* [What to work on] Throughout the listing below, copy each line containing "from".

* [Data excerpts]
[Start of section]

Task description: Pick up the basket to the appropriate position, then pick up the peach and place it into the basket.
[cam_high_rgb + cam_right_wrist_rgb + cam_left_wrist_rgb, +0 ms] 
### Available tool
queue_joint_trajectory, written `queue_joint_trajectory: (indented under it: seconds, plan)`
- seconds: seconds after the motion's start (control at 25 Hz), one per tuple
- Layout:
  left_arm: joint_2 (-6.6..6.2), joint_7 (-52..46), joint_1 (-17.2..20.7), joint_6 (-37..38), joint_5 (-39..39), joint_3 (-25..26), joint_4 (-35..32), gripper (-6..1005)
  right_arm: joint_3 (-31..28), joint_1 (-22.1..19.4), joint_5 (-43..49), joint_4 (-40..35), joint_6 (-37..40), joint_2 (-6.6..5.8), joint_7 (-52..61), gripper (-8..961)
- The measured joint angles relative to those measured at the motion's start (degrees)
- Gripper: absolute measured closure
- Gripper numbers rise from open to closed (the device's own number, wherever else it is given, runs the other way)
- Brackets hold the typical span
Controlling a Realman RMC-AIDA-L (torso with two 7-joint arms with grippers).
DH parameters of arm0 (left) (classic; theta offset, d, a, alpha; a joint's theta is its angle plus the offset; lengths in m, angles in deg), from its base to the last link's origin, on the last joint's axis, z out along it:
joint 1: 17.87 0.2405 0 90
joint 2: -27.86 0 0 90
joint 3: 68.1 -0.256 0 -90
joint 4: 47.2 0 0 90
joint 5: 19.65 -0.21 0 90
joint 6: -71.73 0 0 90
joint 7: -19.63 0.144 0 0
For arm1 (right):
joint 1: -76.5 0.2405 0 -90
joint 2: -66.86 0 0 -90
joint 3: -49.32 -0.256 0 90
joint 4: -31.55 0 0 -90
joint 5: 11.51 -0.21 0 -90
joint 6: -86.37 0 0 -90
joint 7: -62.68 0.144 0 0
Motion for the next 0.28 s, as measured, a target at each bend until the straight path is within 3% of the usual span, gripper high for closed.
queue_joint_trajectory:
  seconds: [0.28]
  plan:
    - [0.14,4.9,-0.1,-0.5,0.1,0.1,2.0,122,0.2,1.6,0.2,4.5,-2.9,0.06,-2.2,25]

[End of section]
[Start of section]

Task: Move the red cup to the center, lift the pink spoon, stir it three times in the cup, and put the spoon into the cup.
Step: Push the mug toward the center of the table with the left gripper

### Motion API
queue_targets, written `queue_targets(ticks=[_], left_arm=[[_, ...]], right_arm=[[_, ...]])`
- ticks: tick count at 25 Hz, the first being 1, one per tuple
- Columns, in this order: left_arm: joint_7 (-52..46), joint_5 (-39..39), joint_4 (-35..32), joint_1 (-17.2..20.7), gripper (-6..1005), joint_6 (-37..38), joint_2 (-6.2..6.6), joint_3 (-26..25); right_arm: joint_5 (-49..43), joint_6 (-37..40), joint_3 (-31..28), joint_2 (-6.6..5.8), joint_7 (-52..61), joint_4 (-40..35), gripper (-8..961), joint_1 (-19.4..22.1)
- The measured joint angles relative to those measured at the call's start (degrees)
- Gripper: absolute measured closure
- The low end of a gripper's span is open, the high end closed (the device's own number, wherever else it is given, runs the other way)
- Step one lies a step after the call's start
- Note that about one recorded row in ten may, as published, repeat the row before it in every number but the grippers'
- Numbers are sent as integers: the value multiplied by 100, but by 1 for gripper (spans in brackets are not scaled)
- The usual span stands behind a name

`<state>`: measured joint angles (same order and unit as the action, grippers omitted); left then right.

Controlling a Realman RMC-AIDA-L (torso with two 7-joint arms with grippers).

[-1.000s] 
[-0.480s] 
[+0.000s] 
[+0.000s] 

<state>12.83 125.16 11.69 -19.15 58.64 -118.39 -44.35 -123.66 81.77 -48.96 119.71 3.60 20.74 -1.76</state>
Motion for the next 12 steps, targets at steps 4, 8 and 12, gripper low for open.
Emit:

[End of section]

* [Answer box]
- Gripper numbers rise from open to closed (the device's own number, wherever else it is given, runs the other way)
DH parameters of arm0 (left) (classic; theta offset, d, a, alpha; a joint's theta is its angle plus the offset; lengths in m, angles in deg), from its base to the last link's origin, on the last joint's axis, z out along it:

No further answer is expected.